The interior was a two-seater, with a folding fabric roof that was hidden under the rear deck. Earl loved the looks of the car with the top down and often drove it even in light rain or snow. Earl was so tall that his head stuck up above the top of the windscreen.
The Y-Job was shown at the 1939 New York Auto Show, but interestingly, not at the World’s Fair that year. Of course, GM had more expansive and futuristic plans for the Fair with the Pontiac Ghost. The Y-Job soon became Earl’s daily driver, a car he loved to show off driving along Lake Shore Drive and through the posh neighborhoods of Grosse Pointe and Farmington Hills.
The Second World War would mean garaging the Y-Job, but after the war, it could be seen again with Earl at the wheel. Change was again in the air, however, as Curtice suggested a new halo car for Buick and a program for two new concepts soon began. But these programs were so extensive that they took several years, so Earl got plenty of miles on the Y-Job.
It would only be surpassed by the even more flamboyant Le Sabre Concept of 1951, which historian Michael Lamm has called the “most significant car in history
In 1951, the Y-Job was retired, toured a bit, and ended up (ironically) at the Henry Ford Museum in Detroit. General Motors eventually bought it back in 1993, added it to the heritage collection, and restored it to running condition.
Harley Earl went on to become the first Vice President of Design at GM and ruled the design world until his retirement in 1958. Harlow Curtice also had an enormously successful career at Buick and was promoted to President of General Motors in 1953, where he served until his retirement in 1958.
The Y Job is actually better known in retrospect than during its heyday in the late 1930s. A number of events overshadowed the car at the time, but its influence remained strong within the design community through World War II and afterwards.

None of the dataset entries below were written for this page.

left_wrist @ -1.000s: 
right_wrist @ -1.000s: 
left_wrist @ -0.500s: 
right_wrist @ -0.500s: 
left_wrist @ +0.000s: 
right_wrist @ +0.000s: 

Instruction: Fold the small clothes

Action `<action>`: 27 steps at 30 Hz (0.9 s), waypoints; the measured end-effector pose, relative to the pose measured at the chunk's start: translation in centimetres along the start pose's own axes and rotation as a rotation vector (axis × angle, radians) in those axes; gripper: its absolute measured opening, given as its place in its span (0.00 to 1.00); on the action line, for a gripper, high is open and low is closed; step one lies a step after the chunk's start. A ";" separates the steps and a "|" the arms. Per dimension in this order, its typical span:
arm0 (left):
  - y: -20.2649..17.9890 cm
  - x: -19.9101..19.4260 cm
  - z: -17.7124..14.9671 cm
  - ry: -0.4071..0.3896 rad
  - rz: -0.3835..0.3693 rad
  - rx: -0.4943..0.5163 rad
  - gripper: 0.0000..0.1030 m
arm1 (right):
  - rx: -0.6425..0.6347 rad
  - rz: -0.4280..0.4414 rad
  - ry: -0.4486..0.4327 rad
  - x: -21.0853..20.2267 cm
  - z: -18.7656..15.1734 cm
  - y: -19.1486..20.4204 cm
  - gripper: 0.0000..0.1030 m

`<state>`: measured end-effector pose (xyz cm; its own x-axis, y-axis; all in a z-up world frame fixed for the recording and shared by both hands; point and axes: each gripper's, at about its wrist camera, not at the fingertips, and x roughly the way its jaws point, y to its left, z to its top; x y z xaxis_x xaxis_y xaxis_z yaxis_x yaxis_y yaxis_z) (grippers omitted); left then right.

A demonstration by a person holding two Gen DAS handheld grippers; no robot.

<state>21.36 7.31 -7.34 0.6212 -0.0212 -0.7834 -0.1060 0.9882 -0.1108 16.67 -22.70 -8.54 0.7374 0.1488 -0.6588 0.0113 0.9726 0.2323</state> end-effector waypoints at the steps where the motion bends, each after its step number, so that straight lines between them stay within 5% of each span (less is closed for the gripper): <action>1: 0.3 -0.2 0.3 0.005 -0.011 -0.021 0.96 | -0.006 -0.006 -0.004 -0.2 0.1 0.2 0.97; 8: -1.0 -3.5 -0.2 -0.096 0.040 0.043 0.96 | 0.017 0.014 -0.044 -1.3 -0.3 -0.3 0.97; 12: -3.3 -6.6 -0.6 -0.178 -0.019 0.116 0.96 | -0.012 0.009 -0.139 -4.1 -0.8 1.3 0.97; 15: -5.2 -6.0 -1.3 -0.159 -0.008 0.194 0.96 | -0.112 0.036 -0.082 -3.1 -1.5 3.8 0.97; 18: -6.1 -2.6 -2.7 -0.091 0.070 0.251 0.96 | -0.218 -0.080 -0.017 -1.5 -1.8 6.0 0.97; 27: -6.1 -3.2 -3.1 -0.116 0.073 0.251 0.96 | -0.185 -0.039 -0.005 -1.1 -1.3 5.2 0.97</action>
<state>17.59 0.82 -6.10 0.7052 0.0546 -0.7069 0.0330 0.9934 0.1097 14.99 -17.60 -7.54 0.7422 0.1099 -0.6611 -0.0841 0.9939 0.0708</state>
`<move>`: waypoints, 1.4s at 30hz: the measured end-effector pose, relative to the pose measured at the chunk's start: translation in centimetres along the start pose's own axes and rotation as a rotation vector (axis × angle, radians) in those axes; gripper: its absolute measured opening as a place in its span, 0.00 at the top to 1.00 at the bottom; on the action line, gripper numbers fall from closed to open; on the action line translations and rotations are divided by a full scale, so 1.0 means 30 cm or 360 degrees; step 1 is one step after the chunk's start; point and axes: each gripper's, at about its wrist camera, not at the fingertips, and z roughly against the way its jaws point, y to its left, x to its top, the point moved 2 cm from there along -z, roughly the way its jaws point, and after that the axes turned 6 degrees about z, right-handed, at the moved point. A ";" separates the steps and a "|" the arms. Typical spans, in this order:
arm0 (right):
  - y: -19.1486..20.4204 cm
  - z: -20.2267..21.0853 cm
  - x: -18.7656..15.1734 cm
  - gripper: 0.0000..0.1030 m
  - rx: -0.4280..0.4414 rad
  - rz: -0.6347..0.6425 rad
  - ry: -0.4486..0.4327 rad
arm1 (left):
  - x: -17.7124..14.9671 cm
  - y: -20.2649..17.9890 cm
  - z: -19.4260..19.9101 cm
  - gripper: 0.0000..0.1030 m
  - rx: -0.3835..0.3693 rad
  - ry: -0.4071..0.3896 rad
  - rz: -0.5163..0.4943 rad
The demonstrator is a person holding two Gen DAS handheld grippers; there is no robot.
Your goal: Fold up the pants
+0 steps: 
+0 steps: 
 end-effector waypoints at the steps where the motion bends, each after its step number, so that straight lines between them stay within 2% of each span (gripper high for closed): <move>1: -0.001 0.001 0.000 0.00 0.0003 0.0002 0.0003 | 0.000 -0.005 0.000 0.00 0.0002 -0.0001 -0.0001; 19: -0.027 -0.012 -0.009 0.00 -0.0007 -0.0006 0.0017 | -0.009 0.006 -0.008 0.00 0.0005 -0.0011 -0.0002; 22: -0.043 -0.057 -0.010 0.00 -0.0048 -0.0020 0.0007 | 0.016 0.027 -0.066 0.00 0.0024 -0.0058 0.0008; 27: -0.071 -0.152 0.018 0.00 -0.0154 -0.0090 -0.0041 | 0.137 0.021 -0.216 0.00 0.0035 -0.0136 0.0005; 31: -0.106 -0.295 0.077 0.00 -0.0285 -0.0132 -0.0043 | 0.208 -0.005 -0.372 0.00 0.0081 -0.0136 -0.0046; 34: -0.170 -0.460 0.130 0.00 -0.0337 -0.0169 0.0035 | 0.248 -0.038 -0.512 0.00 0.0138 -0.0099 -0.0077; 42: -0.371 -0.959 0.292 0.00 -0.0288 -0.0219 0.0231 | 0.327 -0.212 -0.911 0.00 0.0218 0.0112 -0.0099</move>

It would only be surpassed by the even more flamboyant Le Sabre Concept of 1951, which historian Michael Lamm has called the “most significant car in history”. It was the car that defined American automotive design in the 1950s and a worthy successor to the Y-job, and of course was Earl’s daily driver for several years – a rolling prediction of a jet-powered tail-finned automotive future.
But it would not have been possible without the Y-job, which was, in a sense, the car that saw the future and created a space for a new kind of car, one that was free to explore ideas and anticipate design trends.